## Material for this exercise

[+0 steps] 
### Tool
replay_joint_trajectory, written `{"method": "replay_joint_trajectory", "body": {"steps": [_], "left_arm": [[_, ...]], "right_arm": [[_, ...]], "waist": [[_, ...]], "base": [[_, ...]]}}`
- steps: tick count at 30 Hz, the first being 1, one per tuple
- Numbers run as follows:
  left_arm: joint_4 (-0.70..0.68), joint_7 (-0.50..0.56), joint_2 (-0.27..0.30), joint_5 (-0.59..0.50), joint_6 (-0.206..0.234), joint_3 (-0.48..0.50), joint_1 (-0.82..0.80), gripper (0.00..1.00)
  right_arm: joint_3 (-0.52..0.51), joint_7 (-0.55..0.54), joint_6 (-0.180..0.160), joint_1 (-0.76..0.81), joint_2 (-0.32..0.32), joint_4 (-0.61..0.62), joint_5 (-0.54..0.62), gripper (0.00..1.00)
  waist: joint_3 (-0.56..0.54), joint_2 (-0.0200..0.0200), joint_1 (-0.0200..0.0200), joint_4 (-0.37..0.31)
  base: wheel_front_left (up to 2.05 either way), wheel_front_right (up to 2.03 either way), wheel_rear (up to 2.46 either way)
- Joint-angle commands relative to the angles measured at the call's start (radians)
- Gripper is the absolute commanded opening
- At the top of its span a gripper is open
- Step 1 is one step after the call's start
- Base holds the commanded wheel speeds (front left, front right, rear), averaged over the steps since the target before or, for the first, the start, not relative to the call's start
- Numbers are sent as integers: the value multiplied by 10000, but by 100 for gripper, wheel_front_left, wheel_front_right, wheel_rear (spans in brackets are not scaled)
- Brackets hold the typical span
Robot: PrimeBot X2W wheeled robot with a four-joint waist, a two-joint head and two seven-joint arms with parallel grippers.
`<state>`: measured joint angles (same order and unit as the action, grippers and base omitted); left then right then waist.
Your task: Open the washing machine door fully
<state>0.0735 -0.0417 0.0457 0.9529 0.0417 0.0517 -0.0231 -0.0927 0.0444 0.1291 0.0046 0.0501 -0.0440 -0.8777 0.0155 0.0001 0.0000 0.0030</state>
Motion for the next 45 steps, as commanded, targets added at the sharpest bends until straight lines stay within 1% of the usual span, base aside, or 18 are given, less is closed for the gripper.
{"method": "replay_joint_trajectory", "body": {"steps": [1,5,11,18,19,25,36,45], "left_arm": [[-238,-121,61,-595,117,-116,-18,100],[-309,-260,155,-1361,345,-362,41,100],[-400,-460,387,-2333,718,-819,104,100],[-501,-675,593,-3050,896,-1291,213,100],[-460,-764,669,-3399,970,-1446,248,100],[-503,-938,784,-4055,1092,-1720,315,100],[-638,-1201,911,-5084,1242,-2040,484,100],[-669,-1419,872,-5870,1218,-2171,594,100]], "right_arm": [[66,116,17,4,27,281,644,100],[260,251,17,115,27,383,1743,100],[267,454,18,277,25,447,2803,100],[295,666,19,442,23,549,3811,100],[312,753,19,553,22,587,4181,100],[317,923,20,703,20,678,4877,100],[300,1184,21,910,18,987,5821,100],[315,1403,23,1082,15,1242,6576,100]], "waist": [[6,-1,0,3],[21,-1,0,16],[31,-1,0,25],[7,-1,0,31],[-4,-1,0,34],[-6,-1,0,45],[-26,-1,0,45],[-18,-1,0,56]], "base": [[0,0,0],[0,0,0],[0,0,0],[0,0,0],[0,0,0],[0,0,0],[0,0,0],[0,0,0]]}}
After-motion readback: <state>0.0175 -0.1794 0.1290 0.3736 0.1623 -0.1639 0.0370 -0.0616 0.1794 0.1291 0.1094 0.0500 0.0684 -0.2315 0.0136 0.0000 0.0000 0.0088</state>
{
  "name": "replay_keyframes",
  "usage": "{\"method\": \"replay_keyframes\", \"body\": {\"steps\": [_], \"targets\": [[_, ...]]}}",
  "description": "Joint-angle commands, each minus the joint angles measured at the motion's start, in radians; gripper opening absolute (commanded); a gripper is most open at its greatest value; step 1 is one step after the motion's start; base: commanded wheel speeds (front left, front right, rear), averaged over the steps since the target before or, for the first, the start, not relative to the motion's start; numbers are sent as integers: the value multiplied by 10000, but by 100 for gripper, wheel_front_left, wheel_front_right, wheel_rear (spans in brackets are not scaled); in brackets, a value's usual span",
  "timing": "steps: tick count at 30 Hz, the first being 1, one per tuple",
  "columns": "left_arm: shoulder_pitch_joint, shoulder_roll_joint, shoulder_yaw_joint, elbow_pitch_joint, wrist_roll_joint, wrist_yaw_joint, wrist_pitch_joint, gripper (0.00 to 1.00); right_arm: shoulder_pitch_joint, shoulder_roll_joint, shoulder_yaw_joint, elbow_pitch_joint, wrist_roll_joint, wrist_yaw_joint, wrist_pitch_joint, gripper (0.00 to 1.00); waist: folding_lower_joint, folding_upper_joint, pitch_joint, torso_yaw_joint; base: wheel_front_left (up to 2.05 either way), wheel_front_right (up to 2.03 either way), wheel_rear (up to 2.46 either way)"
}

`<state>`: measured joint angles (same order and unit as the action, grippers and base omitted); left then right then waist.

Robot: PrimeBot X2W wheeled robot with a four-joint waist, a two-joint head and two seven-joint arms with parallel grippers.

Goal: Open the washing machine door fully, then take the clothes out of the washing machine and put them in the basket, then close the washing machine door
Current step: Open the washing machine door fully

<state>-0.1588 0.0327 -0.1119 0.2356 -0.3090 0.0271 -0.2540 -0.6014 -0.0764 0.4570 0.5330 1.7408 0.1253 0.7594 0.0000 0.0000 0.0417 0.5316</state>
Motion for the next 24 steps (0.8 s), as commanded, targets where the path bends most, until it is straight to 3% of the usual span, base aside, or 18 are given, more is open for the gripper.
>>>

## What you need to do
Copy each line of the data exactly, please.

## Answer area
[+0 steps] 
### Tool
replay_joint_trajectory, written `{"method": "replay_joint_trajectory", "body": {"steps": [_], "left_arm": [[_, ...]], "right_arm": [[_, ...]], "waist": [[_, ...]], "base": [[_, ...]]}}`
- steps: tick count at 30 Hz, the first being 1, one per tuple
- Numbers run as follows:
  left_arm: joint_4 (-0.70..0.68), joint_7 (-0.50..0.56), joint_2 (-0.27..0.30), joint_5 (-0.59..0.50), joint_6 (-0.206..0.234), joint_3 (-0.48..0.50), joint_1 (-0.82..0.80), gripper (0.00..1.00)
  right_arm: joint_3 (-0.52..0.51), joint_7 (-0.55..0.54), joint_6 (-0.180..0.160), joint_1 (-0.76..0.81), joint_2 (-0.32..0.32), joint_4 (-0.61..0.62), joint_5 (-0.54..0.62), gripper (0.00..1.00)
  waist: joint_3 (-0.56..0.54), joint_2 (-0.0200..0.0200), joint_1 (-0.0200..0.0200), joint_4 (-0.37..0.31)
  base: wheel_front_left (up to 2.05 either way), wheel_front_right (up to 2.03 either way), wheel_rear (up to 2.46 either way)
- Joint-angle commands relative to the angles measured at the call's start (radians)
- Gripper is the absolute commanded opening
- At the top of its span a gripper is open
- Step 1 is one step after the call's start
- Base holds the commanded wheel speeds (front left, front right, rear), averaged over the steps since the target before or, for the first, the start, not relative to the call's start
- Numbers are sent as integers: the value multiplied by 10000, but by 100 for gripper, wheel_front_left, wheel_front_right, wheel_rear (spans in brackets are not scaled)
- Brackets hold the typical span
Robot: PrimeBot X2W wheeled robot with a four-joint waist, a two-joint head and two seven-joint arms with parallel grippers.
`<state>`: measured joint angles (same order and unit as the action, grippers and base omitted); left then right then waist.
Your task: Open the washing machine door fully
<state>0.0735 -0.0417 0.0457 0.9529 0.0417 0.0517 -0.0231 -0.0927 0.0444 0.1291 0.0046 0.0501 -0.0440 -0.8777 0.0155 0.0001 0.0000 0.0030</state>
Motion for the next 45 steps, as commanded, targets added at the sharpest bends until straight lines stay within 1% of the usual span, base aside, or 18 are given, less is closed for the gripper.
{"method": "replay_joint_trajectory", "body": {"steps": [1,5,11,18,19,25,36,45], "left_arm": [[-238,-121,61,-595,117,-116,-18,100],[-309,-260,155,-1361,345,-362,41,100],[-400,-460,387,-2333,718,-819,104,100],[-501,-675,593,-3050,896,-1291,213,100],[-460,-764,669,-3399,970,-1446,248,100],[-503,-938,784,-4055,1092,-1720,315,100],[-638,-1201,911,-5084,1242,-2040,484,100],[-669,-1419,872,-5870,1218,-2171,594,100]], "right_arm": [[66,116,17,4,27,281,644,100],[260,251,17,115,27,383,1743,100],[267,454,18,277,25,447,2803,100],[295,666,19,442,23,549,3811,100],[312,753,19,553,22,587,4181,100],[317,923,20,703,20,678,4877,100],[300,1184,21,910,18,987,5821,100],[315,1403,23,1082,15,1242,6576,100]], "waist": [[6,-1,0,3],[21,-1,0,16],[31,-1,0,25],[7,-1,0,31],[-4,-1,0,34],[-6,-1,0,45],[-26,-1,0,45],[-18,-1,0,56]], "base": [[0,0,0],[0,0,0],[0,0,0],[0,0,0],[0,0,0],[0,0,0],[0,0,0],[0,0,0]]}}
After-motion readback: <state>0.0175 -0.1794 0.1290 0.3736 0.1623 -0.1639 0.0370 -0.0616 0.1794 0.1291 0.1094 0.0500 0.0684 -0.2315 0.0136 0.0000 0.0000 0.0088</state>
{
  "name": "replay_keyframes",
  "usage": "{\"method\": \"replay_keyframes\", \"body\": {\"steps\": [_], \"targets\": [[_, ...]]}}",
  "description": "Joint-angle commands, each minus the joint angles measured at the motion's start, in radians; gripper opening absolute (commanded); a gripper is most open at its greatest value; step 1 is one step after the motion's start; base: commanded wheel speeds (front left, front right, rear), averaged over the steps since the target before or, for the first, the start, not relative to the motion's start; numbers are sent as integers: the value multiplied by 10000, but by 100 for gripper, wheel_front_left, wheel_front_right, wheel_rear (spans in brackets are not scaled); in brackets, a value's usual span",
  "timing": "steps: tick count at 30 Hz, the first being 1, one per tuple",
  "columns": "left_arm: shoulder_pitch_joint, shoulder_roll_joint, shoulder_yaw_joint, elbow_pitch_joint, wrist_roll_joint, wrist_yaw_joint, wrist_pitch_joint, gripper (0.00 to 1.00); right_arm: shoulder_pitch_joint, shoulder_roll_joint, shoulder_yaw_joint, elbow_pitch_joint, wrist_roll_joint, wrist_yaw_joint, wrist_pitch_joint, gripper (0.00 to 1.00); waist: folding_lower_joint, folding_upper_joint, pitch_joint, torso_yaw_joint; base: wheel_front_left (up to 2.05 either way), wheel_front_right (up to 2.03 either way), wheel_rear (up to 2.46 either way)"
}

`<state>`: measured joint angles (same order and unit as the action, grippers and base omitted); left then right then waist.

Robot: PrimeBot X2W wheeled robot with a four-joint waist, a two-joint head and two seven-joint arms with parallel grippers.

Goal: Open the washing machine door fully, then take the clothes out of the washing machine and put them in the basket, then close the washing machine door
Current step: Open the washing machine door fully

<state>-0.1588 0.0327 -0.1119 0.2356 -0.3090 0.0271 -0.2540 -0.6014 -0.0764 0.4570 0.5330 1.7408 0.1253 0.7594 0.0000 0.0000 0.0417 0.5316</state>
Motion for the next 24 steps (0.8 s), as commanded, targets where the path bends most, until it is straight to 3% of the usual span, base aside, or 18 are given, more is open for the gripper.
>>>

This output is finished.